WORK REQUEST
Your answer should be the lines below from the one with "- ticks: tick" to the one with "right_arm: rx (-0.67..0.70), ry", both included, given again exactly and with nothing added.

(Beginning of DATA PROVIDED)

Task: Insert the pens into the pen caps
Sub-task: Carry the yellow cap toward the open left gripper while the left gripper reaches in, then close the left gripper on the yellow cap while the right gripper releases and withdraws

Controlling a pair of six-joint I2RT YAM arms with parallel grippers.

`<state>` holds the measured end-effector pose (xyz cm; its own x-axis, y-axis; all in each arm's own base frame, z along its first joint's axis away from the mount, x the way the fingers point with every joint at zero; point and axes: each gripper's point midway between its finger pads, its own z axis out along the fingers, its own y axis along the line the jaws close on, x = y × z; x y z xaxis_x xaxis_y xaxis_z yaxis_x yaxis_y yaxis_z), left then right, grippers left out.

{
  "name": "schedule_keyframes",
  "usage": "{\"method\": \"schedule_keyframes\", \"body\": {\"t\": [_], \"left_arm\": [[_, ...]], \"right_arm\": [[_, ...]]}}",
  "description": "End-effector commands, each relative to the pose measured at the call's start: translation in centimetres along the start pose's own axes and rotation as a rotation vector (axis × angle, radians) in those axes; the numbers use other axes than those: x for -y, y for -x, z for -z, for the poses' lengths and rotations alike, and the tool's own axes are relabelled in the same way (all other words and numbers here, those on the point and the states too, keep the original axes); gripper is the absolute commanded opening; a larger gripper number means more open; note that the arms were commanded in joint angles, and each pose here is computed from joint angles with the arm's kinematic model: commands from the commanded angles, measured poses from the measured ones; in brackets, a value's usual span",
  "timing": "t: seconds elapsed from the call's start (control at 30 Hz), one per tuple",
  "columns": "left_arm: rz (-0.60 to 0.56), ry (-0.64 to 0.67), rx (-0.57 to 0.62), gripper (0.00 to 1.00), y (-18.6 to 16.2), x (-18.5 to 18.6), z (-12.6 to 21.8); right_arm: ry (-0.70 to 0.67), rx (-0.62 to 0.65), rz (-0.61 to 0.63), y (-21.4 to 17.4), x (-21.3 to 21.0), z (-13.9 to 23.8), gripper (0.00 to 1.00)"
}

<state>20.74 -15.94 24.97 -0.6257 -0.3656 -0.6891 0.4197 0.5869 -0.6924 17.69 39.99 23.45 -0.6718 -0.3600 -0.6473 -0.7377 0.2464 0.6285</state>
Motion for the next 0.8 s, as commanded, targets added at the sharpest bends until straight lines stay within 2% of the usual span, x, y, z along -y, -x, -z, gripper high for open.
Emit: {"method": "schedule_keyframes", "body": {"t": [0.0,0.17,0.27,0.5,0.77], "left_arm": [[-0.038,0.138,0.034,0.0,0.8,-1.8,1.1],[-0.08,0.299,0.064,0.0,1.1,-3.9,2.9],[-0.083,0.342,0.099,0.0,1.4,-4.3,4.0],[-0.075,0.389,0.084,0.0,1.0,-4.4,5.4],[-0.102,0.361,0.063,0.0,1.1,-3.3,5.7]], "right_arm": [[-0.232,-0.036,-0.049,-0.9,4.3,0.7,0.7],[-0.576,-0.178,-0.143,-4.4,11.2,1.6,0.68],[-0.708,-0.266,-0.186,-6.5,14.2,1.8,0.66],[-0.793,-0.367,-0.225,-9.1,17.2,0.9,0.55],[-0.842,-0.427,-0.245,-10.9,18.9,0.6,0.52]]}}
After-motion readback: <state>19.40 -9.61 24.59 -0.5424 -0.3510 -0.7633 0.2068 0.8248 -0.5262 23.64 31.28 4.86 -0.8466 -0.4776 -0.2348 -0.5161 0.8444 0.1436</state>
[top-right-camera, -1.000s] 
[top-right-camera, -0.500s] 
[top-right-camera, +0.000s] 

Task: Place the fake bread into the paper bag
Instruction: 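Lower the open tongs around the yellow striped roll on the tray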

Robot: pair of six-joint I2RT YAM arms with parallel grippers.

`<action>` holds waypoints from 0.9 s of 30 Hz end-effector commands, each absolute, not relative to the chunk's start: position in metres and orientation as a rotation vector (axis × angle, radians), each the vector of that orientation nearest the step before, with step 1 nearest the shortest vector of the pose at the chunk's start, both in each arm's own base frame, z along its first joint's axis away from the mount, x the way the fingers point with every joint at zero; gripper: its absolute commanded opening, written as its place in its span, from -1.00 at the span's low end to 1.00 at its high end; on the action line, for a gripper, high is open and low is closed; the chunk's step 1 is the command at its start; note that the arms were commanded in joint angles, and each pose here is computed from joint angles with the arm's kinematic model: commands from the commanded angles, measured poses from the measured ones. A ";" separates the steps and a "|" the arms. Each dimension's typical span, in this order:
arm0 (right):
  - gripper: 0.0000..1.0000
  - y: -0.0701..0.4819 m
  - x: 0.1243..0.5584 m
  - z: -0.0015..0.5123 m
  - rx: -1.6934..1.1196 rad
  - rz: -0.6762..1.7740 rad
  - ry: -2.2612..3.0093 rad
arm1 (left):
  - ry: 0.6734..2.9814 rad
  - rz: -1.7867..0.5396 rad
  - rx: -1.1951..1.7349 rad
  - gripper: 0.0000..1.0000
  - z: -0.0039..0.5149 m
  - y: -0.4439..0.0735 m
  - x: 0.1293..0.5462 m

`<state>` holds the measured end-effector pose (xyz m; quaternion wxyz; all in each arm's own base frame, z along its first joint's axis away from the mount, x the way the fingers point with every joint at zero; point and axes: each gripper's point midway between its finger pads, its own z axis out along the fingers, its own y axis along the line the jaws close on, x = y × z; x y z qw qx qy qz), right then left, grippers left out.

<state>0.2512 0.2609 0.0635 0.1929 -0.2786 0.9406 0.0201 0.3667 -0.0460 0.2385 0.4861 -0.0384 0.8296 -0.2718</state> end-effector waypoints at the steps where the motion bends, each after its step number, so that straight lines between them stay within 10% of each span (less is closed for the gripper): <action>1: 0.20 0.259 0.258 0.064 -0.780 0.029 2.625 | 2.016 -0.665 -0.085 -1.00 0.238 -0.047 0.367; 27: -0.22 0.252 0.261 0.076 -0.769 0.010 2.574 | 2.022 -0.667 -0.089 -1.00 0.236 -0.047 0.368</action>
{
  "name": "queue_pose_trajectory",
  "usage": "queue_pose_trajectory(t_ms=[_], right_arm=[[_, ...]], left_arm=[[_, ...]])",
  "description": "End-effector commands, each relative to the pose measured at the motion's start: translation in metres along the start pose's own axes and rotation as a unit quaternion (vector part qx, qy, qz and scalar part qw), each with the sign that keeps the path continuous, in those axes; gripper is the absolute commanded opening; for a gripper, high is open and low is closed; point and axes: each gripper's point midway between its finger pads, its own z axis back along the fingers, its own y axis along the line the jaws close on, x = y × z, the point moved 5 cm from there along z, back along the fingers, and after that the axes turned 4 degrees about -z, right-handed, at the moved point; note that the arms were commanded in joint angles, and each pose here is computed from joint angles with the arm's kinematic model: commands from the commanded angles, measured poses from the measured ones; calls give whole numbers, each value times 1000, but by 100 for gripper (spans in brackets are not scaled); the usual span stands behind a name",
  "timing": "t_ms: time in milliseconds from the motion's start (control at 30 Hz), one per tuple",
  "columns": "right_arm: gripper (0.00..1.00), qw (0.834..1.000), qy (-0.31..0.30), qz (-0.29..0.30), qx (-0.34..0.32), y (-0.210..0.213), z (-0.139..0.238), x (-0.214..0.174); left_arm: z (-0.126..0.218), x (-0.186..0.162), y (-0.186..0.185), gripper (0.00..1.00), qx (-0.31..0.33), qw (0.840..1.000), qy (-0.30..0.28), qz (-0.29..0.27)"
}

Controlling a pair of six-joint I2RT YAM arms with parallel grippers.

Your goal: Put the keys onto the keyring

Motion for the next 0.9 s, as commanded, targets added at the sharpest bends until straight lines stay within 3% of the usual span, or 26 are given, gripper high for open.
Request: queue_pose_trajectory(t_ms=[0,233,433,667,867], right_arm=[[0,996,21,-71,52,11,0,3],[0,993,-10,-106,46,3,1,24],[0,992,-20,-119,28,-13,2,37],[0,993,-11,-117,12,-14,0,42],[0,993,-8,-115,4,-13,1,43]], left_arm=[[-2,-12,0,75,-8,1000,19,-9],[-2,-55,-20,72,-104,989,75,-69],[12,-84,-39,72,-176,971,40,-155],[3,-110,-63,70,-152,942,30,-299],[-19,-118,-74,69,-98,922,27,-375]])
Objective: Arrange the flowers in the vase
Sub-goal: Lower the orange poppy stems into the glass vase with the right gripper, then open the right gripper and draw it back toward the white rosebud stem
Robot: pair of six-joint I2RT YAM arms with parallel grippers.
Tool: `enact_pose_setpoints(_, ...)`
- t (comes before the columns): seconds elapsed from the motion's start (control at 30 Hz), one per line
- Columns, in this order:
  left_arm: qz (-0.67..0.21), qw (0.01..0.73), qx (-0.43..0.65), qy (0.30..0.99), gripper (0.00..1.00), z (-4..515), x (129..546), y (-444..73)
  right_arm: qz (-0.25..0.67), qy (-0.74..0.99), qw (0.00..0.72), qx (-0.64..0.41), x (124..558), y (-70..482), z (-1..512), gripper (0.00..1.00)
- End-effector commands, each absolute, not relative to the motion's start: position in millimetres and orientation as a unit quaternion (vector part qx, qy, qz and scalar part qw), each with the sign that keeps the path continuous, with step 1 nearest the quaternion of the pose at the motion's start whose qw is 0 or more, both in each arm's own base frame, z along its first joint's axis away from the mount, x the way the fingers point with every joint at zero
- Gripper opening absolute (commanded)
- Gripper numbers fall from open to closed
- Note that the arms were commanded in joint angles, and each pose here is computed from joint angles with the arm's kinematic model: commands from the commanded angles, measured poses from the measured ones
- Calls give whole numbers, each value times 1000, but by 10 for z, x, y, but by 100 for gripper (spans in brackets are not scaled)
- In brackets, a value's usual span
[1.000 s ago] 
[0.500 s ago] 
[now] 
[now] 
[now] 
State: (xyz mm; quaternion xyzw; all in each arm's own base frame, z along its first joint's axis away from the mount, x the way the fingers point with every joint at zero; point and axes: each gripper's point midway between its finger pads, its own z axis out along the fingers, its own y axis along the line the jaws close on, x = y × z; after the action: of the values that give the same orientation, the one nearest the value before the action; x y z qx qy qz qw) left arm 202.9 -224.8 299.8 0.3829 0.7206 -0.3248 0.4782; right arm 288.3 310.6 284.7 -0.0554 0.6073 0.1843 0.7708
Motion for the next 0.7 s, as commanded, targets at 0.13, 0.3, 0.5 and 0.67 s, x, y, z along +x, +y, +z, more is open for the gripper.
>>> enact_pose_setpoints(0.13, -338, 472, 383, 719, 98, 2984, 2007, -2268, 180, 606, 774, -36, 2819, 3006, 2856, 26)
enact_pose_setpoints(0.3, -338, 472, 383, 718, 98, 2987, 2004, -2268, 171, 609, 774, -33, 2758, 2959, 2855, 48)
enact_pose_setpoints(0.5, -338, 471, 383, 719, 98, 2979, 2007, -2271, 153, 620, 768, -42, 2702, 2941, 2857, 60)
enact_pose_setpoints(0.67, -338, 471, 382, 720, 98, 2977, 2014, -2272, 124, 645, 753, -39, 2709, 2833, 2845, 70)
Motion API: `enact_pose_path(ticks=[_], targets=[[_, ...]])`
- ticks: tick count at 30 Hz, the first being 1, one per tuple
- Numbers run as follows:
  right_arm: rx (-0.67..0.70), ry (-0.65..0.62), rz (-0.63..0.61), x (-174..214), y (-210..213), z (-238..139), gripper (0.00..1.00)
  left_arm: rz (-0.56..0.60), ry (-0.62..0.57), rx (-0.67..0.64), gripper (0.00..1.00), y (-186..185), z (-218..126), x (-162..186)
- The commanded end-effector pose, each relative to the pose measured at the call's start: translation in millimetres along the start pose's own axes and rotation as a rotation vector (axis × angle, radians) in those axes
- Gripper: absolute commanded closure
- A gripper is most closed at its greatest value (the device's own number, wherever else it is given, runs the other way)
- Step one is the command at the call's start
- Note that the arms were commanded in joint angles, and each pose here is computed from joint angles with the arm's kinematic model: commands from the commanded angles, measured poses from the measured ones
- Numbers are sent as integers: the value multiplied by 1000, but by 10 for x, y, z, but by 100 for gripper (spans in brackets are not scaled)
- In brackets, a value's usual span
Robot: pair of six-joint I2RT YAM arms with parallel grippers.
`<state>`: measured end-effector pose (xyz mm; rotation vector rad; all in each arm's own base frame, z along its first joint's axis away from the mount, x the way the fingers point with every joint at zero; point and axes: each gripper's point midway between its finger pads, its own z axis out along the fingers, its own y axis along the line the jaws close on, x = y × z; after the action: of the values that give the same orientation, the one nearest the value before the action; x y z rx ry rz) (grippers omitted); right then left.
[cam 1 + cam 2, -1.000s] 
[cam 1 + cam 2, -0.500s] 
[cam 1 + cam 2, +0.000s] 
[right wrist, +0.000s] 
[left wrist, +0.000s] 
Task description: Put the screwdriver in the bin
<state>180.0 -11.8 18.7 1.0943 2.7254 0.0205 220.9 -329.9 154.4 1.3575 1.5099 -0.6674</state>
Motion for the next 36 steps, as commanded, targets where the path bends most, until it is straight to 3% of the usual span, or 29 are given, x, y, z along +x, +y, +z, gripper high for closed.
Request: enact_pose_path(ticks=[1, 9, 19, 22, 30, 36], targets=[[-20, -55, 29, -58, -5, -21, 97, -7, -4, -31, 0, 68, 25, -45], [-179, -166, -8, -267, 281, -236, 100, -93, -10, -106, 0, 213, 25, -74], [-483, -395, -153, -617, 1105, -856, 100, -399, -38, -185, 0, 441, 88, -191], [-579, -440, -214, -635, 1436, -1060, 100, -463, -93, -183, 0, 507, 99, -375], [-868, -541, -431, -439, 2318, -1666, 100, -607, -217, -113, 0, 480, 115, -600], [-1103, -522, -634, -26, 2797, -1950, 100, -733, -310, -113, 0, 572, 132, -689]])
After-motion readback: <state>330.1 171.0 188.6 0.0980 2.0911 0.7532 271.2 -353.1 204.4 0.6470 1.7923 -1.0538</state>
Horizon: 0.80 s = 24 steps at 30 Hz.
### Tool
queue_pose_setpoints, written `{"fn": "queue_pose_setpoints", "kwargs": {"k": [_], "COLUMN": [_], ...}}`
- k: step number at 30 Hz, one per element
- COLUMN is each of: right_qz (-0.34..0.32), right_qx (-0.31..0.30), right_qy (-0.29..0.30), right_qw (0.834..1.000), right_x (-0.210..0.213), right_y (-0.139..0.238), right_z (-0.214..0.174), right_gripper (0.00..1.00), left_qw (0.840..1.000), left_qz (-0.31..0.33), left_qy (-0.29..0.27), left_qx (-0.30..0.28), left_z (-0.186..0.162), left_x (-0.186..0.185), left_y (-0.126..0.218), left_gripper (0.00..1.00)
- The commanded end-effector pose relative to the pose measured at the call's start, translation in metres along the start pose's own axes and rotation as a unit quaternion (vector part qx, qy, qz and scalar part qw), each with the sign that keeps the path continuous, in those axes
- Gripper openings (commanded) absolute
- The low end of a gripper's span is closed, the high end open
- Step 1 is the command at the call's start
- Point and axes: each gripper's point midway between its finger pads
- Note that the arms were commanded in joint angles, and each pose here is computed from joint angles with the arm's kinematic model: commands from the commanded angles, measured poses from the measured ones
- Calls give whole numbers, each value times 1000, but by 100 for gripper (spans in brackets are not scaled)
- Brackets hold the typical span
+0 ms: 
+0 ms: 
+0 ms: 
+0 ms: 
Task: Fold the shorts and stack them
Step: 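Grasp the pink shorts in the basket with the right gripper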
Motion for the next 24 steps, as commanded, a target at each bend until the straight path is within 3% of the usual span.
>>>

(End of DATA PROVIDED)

ANSWER TO THIS EXERCISE
- ticks: tick count at 30 Hz, the first being 1, one per tuple
- Numbers run as follows:
  right_arm: rx (-0.67..0.70), ry (-0.65..0.62), rz (-0.63..0.61), x (-174..214), y (-210..213), z (-238..139), gripper (0.00..1.00)

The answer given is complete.